- **TASK TO COMPLETE**
Print the line that has "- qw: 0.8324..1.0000" in it, then every remaining line of the data, exactly and without anything extra.

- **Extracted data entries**
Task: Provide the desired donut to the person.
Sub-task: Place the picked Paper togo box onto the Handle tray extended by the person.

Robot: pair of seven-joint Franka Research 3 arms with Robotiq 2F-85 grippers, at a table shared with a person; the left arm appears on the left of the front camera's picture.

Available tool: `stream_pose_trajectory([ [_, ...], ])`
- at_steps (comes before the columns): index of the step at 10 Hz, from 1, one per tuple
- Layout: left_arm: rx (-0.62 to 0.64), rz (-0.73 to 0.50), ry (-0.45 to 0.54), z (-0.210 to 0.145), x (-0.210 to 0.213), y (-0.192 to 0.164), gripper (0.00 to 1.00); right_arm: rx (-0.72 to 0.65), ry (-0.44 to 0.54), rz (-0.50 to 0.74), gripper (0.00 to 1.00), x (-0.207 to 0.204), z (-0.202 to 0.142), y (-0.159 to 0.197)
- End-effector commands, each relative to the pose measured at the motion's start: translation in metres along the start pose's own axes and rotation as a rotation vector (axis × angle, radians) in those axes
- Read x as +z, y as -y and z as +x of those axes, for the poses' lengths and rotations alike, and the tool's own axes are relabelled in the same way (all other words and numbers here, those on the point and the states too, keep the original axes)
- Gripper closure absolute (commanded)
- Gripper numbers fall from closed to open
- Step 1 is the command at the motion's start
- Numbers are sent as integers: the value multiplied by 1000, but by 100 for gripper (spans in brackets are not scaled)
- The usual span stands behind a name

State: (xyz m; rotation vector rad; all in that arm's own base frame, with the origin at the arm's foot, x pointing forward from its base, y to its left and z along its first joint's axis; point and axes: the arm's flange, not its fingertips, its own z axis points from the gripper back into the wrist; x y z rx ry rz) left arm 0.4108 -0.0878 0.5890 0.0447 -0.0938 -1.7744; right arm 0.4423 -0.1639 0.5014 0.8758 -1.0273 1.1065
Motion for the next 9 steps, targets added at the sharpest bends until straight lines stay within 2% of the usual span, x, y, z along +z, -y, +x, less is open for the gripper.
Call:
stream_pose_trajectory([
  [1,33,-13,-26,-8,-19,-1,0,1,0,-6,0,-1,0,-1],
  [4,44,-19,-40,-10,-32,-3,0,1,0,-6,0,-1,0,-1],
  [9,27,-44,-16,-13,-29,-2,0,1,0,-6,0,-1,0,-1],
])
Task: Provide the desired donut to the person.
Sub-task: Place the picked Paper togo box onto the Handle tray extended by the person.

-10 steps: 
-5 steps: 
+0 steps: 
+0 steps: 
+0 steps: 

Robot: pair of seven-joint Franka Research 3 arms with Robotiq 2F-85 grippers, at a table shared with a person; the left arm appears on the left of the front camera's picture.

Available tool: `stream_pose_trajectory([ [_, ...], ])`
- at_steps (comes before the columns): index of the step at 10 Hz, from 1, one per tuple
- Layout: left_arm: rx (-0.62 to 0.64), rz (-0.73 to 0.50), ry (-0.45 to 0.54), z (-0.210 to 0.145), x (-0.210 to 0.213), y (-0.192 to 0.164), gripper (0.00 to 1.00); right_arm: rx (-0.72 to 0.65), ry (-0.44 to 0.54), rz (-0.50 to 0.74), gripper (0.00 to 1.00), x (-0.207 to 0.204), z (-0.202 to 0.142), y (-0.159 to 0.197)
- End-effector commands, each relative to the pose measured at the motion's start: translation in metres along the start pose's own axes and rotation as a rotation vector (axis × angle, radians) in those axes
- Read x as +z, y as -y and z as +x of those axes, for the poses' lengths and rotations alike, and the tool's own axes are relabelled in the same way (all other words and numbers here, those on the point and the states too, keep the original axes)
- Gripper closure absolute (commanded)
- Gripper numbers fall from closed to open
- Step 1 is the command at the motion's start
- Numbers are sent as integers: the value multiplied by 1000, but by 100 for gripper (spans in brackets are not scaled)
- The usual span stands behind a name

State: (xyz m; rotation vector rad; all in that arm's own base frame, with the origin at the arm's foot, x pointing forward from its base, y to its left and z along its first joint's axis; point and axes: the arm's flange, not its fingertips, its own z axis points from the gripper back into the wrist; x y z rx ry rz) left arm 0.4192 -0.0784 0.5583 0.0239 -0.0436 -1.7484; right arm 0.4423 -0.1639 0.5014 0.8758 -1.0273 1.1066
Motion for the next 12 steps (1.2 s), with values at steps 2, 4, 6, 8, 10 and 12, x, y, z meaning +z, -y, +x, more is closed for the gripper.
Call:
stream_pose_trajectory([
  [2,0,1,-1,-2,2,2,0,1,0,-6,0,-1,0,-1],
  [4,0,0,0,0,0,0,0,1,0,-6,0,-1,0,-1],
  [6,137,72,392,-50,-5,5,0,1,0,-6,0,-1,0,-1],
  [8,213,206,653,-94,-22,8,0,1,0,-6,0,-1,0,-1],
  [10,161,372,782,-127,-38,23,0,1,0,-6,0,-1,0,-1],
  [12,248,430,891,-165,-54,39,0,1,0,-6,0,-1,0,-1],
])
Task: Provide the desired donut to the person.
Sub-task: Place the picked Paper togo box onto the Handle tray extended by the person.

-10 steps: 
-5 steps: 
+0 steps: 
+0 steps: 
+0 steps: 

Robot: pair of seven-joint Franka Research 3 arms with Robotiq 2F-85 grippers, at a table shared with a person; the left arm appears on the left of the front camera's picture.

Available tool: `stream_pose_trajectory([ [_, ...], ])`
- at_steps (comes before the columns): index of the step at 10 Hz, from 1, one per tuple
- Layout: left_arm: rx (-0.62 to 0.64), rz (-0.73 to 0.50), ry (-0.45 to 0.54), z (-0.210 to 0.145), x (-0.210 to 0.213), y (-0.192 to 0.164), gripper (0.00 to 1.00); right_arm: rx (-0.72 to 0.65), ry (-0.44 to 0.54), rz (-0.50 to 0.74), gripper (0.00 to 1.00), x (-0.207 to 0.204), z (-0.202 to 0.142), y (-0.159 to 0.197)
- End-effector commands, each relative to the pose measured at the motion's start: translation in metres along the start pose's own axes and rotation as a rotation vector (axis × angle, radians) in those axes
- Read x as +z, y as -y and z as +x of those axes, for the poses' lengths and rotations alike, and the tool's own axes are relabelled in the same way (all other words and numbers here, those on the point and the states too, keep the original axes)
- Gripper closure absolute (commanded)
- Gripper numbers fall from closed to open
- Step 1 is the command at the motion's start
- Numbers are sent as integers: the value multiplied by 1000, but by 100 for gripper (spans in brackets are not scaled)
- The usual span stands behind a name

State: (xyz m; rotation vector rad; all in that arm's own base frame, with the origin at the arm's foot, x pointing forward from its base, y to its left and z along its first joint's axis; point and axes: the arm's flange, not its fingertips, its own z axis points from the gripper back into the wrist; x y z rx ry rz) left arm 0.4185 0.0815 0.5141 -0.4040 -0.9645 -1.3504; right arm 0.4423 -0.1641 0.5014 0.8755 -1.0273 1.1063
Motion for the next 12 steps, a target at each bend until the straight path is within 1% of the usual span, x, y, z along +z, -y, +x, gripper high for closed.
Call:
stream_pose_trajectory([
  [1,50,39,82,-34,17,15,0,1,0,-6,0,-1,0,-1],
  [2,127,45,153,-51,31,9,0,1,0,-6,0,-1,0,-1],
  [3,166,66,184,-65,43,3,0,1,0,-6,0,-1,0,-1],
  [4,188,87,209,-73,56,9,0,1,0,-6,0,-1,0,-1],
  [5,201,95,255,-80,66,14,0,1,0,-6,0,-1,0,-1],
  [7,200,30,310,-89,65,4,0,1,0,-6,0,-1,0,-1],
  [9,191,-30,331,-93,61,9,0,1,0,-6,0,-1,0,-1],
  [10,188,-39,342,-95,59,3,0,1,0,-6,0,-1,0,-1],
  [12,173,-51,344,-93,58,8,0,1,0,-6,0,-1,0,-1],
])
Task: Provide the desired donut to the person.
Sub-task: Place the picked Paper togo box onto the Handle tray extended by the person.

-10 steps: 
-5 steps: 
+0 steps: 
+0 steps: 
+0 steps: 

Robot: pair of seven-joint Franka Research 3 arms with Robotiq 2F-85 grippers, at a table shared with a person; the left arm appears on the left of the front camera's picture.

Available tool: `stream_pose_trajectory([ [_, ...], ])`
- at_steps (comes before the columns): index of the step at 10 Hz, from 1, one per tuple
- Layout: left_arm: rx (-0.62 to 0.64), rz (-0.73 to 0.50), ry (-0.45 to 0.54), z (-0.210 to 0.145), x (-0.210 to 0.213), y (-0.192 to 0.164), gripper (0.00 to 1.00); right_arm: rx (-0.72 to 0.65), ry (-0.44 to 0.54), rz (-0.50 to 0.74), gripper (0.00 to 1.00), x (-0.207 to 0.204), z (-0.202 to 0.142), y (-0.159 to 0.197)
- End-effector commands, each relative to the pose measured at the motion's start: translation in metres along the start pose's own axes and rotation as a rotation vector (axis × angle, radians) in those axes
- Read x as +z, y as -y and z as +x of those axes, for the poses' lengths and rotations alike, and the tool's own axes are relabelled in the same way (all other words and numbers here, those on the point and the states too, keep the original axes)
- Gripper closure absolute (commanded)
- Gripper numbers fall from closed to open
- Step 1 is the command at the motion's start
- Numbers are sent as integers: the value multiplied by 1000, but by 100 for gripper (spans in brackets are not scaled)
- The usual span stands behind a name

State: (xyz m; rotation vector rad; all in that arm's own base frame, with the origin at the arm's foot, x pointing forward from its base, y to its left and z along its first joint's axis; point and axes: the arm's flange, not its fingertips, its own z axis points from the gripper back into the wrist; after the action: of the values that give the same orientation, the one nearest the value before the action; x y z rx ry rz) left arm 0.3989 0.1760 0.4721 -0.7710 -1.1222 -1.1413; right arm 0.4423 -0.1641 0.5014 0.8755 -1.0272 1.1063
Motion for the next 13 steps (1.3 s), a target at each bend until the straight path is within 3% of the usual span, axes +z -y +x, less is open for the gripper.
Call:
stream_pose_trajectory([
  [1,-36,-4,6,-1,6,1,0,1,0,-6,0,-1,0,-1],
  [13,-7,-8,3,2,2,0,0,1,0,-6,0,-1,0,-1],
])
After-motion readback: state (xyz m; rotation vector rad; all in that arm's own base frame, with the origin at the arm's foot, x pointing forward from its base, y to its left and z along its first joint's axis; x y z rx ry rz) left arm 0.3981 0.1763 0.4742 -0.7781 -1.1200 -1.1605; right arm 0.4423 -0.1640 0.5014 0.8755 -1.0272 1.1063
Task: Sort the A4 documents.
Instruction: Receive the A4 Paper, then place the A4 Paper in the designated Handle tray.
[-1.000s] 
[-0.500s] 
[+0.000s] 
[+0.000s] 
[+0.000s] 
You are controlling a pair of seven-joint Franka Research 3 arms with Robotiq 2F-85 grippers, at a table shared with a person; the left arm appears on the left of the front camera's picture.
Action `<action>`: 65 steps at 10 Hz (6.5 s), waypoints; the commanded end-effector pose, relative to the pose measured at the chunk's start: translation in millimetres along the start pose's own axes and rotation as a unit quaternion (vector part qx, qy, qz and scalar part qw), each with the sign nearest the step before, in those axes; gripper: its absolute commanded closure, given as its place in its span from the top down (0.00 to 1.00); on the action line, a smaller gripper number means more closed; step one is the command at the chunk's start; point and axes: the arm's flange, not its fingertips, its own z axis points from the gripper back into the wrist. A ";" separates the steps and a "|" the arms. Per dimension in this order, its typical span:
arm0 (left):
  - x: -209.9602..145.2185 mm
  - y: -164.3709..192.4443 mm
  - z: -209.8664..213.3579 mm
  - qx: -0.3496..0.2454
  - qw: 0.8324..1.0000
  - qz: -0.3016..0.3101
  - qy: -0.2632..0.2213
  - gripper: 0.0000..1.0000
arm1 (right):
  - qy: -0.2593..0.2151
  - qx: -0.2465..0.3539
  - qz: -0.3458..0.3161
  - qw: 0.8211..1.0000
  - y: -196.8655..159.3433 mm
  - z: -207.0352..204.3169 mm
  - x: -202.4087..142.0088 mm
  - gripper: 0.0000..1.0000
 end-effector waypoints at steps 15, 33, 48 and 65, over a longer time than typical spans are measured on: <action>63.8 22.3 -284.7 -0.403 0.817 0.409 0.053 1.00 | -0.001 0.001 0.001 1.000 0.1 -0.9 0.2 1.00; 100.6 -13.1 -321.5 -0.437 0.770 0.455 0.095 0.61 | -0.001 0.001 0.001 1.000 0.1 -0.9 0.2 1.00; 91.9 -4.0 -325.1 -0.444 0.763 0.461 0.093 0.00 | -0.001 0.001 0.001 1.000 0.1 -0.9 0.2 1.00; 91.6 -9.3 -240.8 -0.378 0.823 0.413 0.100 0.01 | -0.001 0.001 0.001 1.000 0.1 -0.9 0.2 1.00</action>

- **EXPECTED ANSWER**
  - qw: 0.8324..1.0000
  - qz: -0.3016..0.3101
  - qy: -0.2632..0.2213
  - gripper: 0.0000..1.0000
arm1 (right):
  - qy: -0.2593..0.2151
  - qx: -0.2465..0.3539
  - qz: -0.3458..0.3161
  - qw: 0.8211..1.0000
  - y: -196.8655..159.3433 mm
  - z: -207.0352..204.3169 mm
  - x: -202.4087..142.0088 mm
  - gripper: 0.0000..1.0000
 end-effector waypoints at steps 15, 33, 48 and 65, over a longer time than typical spans are measured on: <action>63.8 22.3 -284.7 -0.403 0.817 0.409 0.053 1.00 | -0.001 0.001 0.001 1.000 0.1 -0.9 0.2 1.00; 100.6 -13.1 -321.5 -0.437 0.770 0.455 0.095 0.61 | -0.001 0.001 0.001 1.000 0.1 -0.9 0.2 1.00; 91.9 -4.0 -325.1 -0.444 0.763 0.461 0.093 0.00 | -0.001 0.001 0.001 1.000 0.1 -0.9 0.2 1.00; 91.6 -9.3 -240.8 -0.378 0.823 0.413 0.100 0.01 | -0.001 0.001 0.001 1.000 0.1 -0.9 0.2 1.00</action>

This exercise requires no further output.